§ TASK ITEM:
From the first line of the material below through the line containing "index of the", print every line exactly as it stands, but no pictures.
======== SUPPLIED ENTRIES ========
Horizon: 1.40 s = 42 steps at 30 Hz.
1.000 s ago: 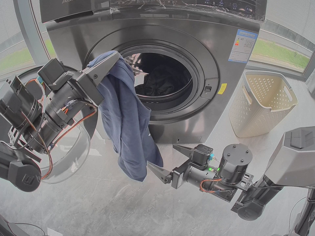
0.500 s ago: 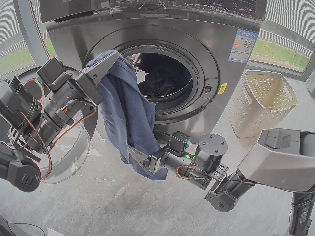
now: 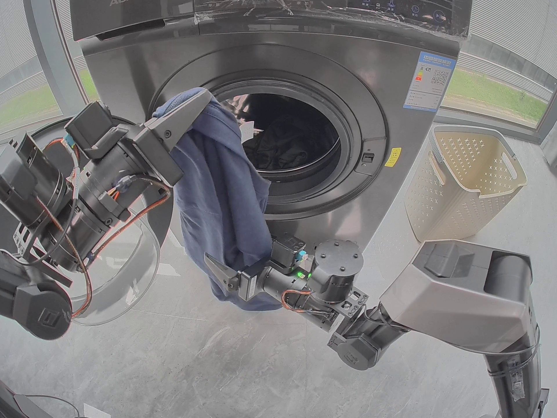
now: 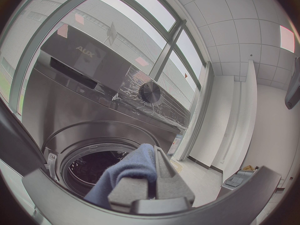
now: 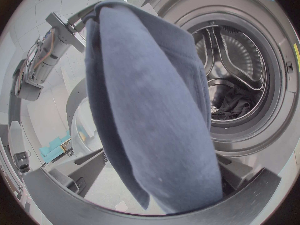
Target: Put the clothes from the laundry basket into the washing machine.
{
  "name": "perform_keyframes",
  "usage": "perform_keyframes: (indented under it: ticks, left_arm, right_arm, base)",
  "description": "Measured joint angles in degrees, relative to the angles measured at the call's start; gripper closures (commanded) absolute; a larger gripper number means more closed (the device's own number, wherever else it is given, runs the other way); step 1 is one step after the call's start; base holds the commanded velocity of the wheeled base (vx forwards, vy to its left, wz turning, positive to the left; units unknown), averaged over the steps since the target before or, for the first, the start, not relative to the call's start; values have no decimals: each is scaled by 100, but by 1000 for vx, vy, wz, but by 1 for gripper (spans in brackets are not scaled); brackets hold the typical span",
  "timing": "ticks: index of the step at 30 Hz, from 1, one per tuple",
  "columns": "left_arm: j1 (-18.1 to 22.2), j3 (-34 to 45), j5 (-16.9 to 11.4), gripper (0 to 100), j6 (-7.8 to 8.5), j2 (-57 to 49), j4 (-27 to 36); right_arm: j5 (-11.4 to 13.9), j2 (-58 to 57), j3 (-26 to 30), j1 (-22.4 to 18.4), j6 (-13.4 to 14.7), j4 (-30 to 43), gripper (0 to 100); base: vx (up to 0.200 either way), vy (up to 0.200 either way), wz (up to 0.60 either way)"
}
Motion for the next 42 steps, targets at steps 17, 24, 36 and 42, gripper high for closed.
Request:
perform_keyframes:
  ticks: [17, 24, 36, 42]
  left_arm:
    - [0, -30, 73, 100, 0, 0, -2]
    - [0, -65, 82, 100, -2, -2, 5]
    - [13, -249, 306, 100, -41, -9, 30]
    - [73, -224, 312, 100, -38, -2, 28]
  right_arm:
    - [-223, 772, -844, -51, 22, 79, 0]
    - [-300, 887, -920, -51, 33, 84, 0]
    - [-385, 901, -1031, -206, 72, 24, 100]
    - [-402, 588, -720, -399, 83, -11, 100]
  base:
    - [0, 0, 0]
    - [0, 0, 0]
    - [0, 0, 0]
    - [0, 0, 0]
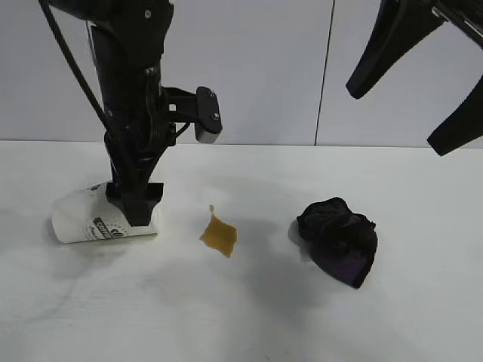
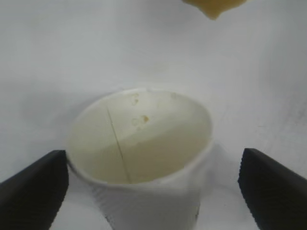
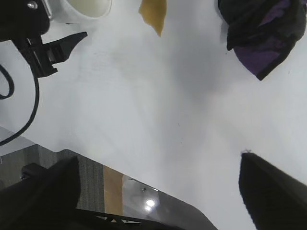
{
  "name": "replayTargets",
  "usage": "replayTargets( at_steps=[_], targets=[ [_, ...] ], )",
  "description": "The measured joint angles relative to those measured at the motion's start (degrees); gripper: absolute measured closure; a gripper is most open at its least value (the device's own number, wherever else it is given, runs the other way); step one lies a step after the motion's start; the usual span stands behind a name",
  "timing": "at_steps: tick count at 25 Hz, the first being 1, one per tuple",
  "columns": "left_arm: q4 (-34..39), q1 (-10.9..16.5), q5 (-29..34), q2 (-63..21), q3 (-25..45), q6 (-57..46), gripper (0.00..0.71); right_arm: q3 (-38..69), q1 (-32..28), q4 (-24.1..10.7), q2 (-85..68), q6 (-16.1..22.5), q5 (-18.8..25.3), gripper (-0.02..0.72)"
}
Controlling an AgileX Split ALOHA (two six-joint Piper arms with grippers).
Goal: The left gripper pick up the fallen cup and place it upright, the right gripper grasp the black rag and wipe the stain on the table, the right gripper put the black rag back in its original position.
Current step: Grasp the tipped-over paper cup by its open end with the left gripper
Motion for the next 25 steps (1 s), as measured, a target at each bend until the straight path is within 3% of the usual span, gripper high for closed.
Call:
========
§ ANSWER SECTION:
Horizon: 1.40 s = 42 steps at 30 Hz.
1.000 s ago: 
0.500 s ago: 
now: 
now: 
now: 
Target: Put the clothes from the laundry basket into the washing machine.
{
  "name": "perform_keyframes",
  "usage": "perform_keyframes: (indented under it: ticks, left_arm, right_arm, base)",
  "description": "Measured joint angles in degrees, relative to the angles measured at the call's start; gripper closures (commanded) absolute; a larger gripper number means more closed (the device's own number, wherever else it is given, runs the other way); step 1 is one step after the call's start; base holds the commanded velocity of the wheeled base (vx forwards, vy to its left, wz turning, positive to the left; units unknown), averaged over the steps since the target before or, for the first, the start, not relative to the call's start; values have no decimals: each is scaled by 100, but by 1000 for vx, vy, wz, but by 1 for gripper (spans in brackets are not scaled); brackets hold the typical span",
  "timing": "ticks: index of the step at 30 Hz, from 1, one per tuple",

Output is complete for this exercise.